Top of Dataset extract

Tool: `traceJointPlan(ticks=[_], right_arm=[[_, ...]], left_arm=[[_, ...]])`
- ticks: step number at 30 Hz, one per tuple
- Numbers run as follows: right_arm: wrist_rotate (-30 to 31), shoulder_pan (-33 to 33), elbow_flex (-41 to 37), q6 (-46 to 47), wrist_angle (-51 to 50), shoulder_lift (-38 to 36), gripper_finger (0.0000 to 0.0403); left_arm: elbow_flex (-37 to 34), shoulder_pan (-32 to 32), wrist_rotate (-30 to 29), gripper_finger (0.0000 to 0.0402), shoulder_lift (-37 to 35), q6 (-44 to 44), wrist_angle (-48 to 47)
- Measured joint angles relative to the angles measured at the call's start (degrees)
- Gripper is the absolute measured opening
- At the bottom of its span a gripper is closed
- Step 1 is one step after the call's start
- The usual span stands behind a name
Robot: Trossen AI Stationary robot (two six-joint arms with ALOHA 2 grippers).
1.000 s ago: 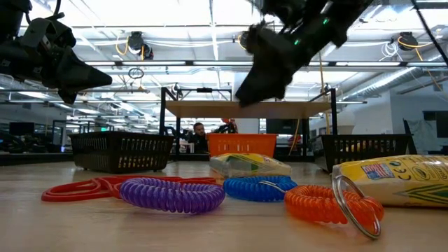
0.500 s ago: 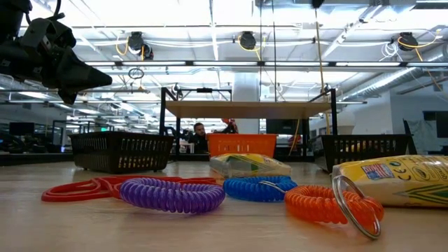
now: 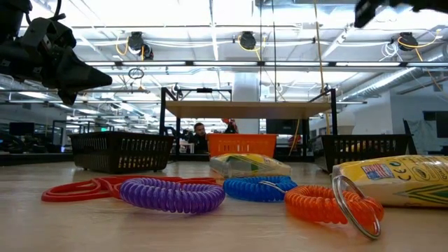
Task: Pick & Place Office Desk Supplies
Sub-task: Put the yellow pack of crayons into the right black bin
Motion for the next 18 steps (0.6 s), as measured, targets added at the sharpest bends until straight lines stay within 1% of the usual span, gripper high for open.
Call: traceJointPlan(ticks=[5,10,14,18], right_arm=[[0.97,-0.11,-5.59,0.33,-0.74,-7.76,0.0000],[1.79,-0.13,-8.76,0.62,-5.44,-14.10,0.0000],[1.92,-0.13,-11.07,1.20,-5.74,-17.37,0.0000],[1.75,-0.13,-12.07,1.93,-6.10,-18.65,0.0000]], left_arm=[[0.00,0.02,-0.02,0.0021,0.00,-0.17,-0.02],[0.00,0.02,-0.02,0.0021,0.00,-1.40,-0.02],[0.00,0.02,-0.02,0.0021,-0.01,-1.67,-0.02],[0.00,0.02,0.00,0.0021,0.00,-1.76,-0.02]])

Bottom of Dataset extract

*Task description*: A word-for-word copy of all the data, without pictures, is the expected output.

*Expected answer*:
Tool: `traceJointPlan(ticks=[_], right_arm=[[_, ...]], left_arm=[[_, ...]])`
- ticks: step number at 30 Hz, one per tuple
- Numbers run as follows: right_arm: wrist_rotate (-30 to 31), shoulder_pan (-33 to 33), elbow_flex (-41 to 37), q6 (-46 to 47), wrist_angle (-51 to 50), shoulder_lift (-38 to 36), gripper_finger (0.0000 to 0.0403); left_arm: elbow_flex (-37 to 34), shoulder_pan (-32 to 32), wrist_rotate (-30 to 29), gripper_finger (0.0000 to 0.0402), shoulder_lift (-37 to 35), q6 (-44 to 44), wrist_angle (-48 to 47)
- Measured joint angles relative to the angles measured at the call's start (degrees)
- Gripper is the absolute measured opening
- At the bottom of its span a gripper is closed
- Step 1 is one step after the call's start
- The usual span stands behind a name
Robot: Trossen AI Stationary robot (two six-joint arms with ALOHA 2 grippers).
1.000 s ago: 
0.500 s ago: 
now: 
Task: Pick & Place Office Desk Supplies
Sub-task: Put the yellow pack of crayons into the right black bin
Motion for the next 18 steps (0.6 s), as measured, targets added at the sharpest bends until straight lines stay within 1% of the usual span, gripper high for open.
Call: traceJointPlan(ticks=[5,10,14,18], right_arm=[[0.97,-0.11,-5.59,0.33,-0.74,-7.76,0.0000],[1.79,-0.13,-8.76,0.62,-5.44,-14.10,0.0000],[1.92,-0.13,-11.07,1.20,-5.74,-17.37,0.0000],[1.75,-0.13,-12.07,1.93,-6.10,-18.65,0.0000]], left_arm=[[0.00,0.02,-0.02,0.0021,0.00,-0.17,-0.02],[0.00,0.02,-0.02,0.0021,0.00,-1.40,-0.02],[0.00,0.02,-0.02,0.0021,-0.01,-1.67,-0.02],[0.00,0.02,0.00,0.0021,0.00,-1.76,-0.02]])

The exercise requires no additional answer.